Responsibility. 40 is the age we begin to truly feel old, but 30 is the responsibility pressure. I should add that I turned on the computer to meal plan for groceries tomorrow (oh, food again, I'm not planning chili) and I was completely sidetracked by my thoughts on turning 30. Responsibility at it's finest.

Sunday, November 30, 2014

"Hello? You want to see my daddy?"

Today I was observing our Judson, who was diving into the world of make-believe, a not too common thing for him just yet. Judson is very much into sports, running, taking things apart (maybe that's a nice way of saying breaking) and will one day surely bring forth some unique gifts for the Lord from all these rough and tough things. "I beak this" he says often, which means, "I broke this." Oh Lord, use the breaking skills for your glory one day. Somehow!

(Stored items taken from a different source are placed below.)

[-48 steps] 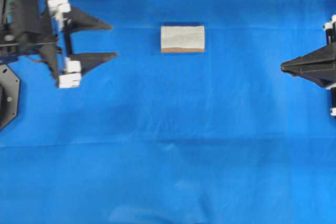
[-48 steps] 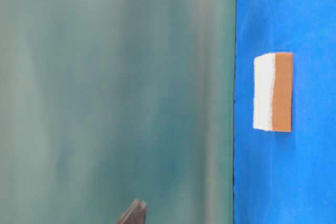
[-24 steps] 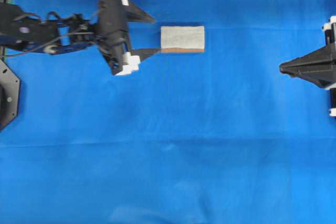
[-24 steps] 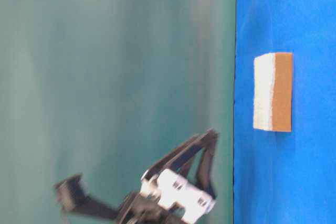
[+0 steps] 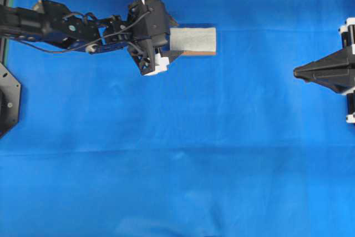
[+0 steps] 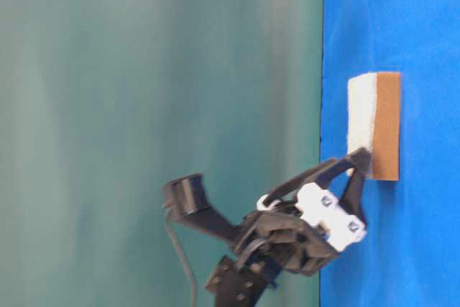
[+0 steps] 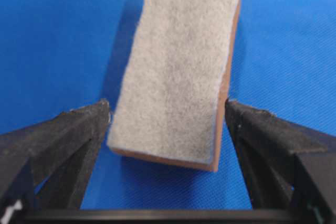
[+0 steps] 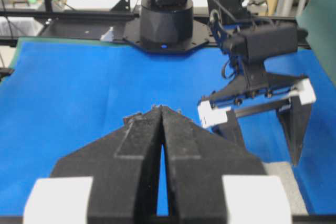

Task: Hand over the sponge with the left arm and wipe it with the right arm.
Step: 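Grasp the sponge's left end with the left gripper and lift it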

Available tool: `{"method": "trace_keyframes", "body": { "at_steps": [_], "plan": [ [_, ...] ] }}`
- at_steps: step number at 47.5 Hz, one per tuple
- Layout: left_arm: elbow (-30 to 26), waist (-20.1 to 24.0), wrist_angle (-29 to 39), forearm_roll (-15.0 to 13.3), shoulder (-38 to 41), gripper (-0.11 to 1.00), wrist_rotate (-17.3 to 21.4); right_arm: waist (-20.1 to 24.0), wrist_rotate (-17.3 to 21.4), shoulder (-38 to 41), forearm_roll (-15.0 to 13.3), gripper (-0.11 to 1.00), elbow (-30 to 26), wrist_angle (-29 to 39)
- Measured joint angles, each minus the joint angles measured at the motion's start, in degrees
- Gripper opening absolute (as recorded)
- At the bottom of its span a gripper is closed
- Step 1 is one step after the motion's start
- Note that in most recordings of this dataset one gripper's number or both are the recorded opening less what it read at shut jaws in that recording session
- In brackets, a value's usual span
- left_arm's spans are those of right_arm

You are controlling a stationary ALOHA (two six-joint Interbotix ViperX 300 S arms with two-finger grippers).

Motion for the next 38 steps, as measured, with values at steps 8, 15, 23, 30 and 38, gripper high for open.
{"method": "trace_keyframes", "body": {
  "at_steps": [8,15,23,30,38],
  "plan": [
    [-0.53,1.05,0.0,0.09,2.2,0.94,0.0,-0.44,0.0,0.35,0.0,0.0,0.0,-0.18],
    [-0.88,1.41,0.0,0.09,3.25,0.94,-0.09,-0.53,0.0,0.62,0.0,0.0,0.09,0.0],
    [-0.97,1.49,0.0,0.09,3.34,0.94,0.0,-0.53,0.0,0.79,0.0,0.0,0.0,-0.18],
    [-1.49,1.49,0.97,0.09,3.34,0.88,-0.97,-0.44,0.0,0.79,0.0,0.0,0.0,-0.18],
    [-2.46,1.41,5.45,0.09,2.64,0.5,-1.67,-0.53,0.0,0.79,0.0,0.0,0.0,-0.18]
  ]
}}
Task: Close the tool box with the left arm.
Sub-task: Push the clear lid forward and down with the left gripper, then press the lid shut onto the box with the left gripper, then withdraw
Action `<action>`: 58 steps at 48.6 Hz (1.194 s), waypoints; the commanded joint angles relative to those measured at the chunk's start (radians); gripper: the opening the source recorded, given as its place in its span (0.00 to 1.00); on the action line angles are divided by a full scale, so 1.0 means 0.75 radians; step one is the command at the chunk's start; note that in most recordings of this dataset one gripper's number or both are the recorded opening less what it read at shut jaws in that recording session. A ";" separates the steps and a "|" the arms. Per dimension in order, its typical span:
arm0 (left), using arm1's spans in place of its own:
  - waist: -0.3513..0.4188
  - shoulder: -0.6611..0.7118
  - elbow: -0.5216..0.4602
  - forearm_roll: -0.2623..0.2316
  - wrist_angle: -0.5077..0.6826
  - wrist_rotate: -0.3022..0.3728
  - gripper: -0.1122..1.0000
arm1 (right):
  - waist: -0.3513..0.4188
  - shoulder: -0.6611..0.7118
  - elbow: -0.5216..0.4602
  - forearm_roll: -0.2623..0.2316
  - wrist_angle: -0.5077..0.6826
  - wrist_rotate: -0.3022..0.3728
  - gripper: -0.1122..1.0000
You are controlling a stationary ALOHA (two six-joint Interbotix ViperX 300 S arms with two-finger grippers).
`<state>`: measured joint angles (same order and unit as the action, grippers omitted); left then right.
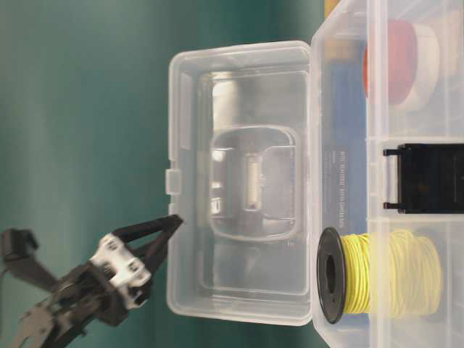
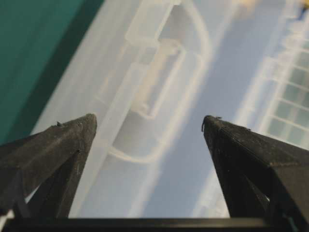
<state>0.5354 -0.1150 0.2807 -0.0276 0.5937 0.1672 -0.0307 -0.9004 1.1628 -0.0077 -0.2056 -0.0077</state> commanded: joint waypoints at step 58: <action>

But today he quietly sat our side table, picked up his pretend phone as his little mind heard an imaginary phone call for his father:

"Hello? Yes? You want to see my daddy? Mhm. Yes. MY daddy. Ya. Mhm. yeah, yep. Ok, bye."

My heart paused for a moment. Here's a boy who has known Ernie for less than two years, and he has proudly claimed him his forever daddy. God was gracious even as he was passed around a bit between family and homes. God was gracious during a time of frustration and anger in his soul that was so young. I have tried to imagine what life must have been for him between birth and nearly 2, and I have cried.

Yet God brought Ernie Blanco into Judson's life, a man whom God would use to transform what it means to be "daddy" and to give him direction in the good days and hard, trial-filled days. Ernie would be the daddy to stand at the door to welcome Judson back from somewhat painful and confusing parent visits, and the daddy who would make him his own forever and would point him to how our Heavenly Father makes us his own forever, through Jesus.

We are so grateful Judson is our son. I'm so grateful Ernie is his daddy.